Allora il disegno di legge prevede un punto molto importante: l’INVERSIONE DELL’ONERE DELLA PROVA.
Oggi si vincono le cause non se si ha ragione, ma se si riesce a provare che si ha ragione.
E oggi, in materia di mobbing, tutto il sistema è congegnato in modo tale che tutto sia a carico del lavoratore.

B. I COSTI

Altro problema sono i costi ed è un problema di carattere generale.
Oggi chi ha la sfortuna, la disgrazia, di imbattersi in una causa civile sa quanto costa una causa civile.
E non parlo solo dei compensi professionali dell’avvocato ma anche dei costi delle perizie, del contributo unificato che lo Stato richiede, ecc.. Sono cose che alle persone vanno dette.
Ecco un altro motivo per cui, lo ripeto, su 10 casi, solo uno e mezzo, forse, passa all’azione legale.

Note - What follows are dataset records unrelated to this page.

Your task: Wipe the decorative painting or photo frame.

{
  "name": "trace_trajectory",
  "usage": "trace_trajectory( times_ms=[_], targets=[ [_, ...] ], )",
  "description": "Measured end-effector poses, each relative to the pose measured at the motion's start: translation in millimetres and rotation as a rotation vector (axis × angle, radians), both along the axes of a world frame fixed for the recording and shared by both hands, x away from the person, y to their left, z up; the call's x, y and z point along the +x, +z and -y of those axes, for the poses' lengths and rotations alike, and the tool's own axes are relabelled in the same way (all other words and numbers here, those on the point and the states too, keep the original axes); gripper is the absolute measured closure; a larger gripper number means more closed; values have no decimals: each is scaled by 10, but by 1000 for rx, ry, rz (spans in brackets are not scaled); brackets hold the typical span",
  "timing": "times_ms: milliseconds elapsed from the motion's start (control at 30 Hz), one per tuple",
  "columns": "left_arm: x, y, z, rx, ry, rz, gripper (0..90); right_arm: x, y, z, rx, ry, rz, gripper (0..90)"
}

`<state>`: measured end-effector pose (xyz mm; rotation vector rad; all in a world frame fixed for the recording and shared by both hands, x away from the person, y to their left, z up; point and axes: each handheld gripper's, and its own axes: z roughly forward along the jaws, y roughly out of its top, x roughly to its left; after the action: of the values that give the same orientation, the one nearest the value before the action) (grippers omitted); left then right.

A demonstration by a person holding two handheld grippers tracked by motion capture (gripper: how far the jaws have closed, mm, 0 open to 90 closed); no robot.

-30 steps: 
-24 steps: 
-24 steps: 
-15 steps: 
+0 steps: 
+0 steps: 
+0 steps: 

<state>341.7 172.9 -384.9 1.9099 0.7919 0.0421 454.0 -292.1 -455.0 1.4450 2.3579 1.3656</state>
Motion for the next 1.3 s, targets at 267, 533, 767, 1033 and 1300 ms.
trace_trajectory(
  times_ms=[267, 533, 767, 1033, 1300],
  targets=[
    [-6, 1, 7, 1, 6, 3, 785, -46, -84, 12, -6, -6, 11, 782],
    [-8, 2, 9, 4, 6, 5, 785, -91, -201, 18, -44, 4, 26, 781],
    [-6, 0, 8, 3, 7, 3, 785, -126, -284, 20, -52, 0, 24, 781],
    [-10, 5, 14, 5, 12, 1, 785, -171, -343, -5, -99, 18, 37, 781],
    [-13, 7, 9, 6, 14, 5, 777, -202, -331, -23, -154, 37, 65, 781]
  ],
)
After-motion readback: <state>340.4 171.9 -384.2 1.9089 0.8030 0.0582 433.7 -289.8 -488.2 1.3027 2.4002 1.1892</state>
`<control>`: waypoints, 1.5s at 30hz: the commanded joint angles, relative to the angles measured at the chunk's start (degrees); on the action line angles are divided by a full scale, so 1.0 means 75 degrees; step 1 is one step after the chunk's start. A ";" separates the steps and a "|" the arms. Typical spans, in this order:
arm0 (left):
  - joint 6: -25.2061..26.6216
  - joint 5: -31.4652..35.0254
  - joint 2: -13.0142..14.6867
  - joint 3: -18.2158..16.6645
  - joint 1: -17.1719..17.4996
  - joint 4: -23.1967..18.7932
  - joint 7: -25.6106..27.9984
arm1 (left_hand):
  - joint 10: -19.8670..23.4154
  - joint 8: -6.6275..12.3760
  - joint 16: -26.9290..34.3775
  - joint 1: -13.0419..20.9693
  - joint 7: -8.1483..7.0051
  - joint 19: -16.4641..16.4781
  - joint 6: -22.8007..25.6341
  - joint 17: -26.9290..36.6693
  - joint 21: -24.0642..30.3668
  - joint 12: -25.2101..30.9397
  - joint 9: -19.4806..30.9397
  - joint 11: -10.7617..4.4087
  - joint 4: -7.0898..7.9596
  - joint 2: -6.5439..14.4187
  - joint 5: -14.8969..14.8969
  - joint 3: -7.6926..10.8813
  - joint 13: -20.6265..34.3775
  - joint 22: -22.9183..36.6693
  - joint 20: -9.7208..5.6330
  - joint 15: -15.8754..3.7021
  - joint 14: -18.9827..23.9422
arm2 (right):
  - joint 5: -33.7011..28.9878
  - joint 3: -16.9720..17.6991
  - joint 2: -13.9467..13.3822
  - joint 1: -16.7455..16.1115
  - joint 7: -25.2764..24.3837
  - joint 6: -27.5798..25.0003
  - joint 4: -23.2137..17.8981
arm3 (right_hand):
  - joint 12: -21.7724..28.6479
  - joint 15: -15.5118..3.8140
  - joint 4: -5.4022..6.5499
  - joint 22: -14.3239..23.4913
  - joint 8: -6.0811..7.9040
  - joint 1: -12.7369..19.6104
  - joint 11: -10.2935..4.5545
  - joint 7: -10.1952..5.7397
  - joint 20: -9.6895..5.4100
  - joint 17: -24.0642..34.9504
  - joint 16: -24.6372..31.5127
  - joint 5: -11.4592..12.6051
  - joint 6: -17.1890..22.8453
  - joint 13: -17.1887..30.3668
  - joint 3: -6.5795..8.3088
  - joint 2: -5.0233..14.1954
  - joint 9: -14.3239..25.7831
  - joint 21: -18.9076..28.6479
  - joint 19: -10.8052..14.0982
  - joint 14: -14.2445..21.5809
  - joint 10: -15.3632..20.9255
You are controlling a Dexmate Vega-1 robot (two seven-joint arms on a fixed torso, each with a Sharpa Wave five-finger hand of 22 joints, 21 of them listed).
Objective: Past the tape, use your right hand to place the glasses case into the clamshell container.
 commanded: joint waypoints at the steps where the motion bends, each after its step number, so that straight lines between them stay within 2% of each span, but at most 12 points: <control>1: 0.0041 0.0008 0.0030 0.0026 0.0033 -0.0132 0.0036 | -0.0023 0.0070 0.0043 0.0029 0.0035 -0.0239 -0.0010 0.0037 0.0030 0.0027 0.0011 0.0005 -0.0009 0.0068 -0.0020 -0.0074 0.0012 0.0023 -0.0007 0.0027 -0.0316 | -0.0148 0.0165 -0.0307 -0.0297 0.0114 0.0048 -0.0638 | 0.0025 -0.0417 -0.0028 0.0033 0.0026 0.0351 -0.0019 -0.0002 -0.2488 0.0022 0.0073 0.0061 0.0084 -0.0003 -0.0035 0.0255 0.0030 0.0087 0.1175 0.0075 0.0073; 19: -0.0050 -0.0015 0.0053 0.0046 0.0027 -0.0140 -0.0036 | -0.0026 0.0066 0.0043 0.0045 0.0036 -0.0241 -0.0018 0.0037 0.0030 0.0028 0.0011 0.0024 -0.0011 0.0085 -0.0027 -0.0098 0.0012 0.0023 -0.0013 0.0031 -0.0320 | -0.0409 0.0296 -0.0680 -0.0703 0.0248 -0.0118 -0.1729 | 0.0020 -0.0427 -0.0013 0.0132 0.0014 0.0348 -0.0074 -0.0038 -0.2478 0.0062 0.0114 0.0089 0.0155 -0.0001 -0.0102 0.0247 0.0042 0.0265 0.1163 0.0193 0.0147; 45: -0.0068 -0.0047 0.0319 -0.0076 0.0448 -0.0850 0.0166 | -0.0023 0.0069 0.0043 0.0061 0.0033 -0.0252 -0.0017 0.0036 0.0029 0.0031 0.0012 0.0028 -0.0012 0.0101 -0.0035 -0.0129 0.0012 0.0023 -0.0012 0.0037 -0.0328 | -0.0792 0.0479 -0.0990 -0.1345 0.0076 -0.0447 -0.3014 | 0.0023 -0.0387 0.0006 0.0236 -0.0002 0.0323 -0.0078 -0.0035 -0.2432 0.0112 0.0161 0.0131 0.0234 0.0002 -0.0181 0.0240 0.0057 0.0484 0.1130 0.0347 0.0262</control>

3. Isolamento e CONSEGUENZE PER LE FAMIGLIE

Prima si parlava dell’isolamento nel senso che spesso il lavoratore non sa a chi rivolgersi.
E giustamente si è parlato anche degli effetti che il disagio vissuto dal lavoratore ha sulla sua famiglia.
Un lavoratore, una lavoratrice che è vittima di mobbing porta grosse problematiche a tutti i livelli per tutta la sua famiglia, per tutto il nucleo famigliare.
Allora in questa proposta di legge si cerca di ovviare, almeno in parte, a questo problema coinvolgendo le associazioni sindacali le quali, nell’ambito del processo, dovrebbero avere un ruolo ben preciso e, quindi, dovrebbero poter intervenire.

 

L’IGNORANZA è il problema di fondo

Concludo con una osservazione generale, cercando di dare una risposta complessiva alla domanda.
Qual è l’aspetto più negativo che riscontro alla luce di questa esperienza ultradecennale ?
E’ l’ignoranza sulla materia.
Questa ignoranza si ripercuote sulla possibilità di individuare le cause delle patologie, a livello dei medici.

Infatti, nell’ambito dei processi, spesso e volentieri non troviamo dei medici adeguatamente preparati che, chiamati dal giudice, siano in grado di dire se quella persona soffre di certe patologie e, soprattutto, qual è la causa di queste patologie: questo è il punto fondamentale.
C’è molta ignoranza e c’è una grave sottovalutazione del problema.

Ecco perché le associazioni, Gli Amici di Daniele e il Centro Lavoro Sereno, Aibel, Medicina Democratica, tutte le associazioni, sono fondamentali.
Perché finché non si fa capire con i giusti messaggi quanto sia dannoso il mobbing, è chiaro che i risultati sono quelli che vi dicevo sino ad ora.

È un lavoro estremamente complesso, estremamente difficile.
Convegni come quello di oggi sono un piccolo mattone per far capire l’importanza di queste problematiche.